Task description =>
Within the data beneath, some lines may hold the word "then". Give the number of those lines and nothing else.

Data section =>

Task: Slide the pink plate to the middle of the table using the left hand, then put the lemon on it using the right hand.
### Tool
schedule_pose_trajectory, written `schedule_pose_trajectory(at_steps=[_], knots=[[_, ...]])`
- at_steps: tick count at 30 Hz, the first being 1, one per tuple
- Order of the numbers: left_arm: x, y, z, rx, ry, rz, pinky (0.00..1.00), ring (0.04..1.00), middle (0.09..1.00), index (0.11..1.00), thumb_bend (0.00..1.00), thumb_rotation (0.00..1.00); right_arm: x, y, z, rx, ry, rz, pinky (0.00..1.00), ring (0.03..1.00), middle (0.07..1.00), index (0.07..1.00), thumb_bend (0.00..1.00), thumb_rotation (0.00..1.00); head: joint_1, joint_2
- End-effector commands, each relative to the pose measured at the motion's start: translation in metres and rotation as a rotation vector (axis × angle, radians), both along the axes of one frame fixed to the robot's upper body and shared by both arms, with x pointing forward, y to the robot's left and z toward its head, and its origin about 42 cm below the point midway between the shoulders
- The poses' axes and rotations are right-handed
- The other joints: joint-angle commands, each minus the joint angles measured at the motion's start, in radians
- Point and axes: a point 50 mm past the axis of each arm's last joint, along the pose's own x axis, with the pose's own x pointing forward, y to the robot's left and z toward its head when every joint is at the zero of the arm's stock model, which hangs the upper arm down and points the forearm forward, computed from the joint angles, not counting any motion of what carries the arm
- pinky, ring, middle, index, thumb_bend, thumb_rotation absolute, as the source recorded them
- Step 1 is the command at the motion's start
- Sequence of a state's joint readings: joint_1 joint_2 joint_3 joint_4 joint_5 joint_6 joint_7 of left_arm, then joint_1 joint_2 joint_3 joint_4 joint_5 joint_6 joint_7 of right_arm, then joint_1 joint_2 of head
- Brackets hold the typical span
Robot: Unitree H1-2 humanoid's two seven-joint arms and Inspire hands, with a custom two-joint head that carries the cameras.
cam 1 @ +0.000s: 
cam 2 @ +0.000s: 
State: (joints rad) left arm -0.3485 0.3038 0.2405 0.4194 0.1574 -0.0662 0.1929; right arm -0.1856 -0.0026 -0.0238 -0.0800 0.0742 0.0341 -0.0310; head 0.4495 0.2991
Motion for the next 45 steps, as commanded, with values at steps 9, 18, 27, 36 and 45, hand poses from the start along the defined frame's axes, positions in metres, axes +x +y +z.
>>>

Solved exercise =>
2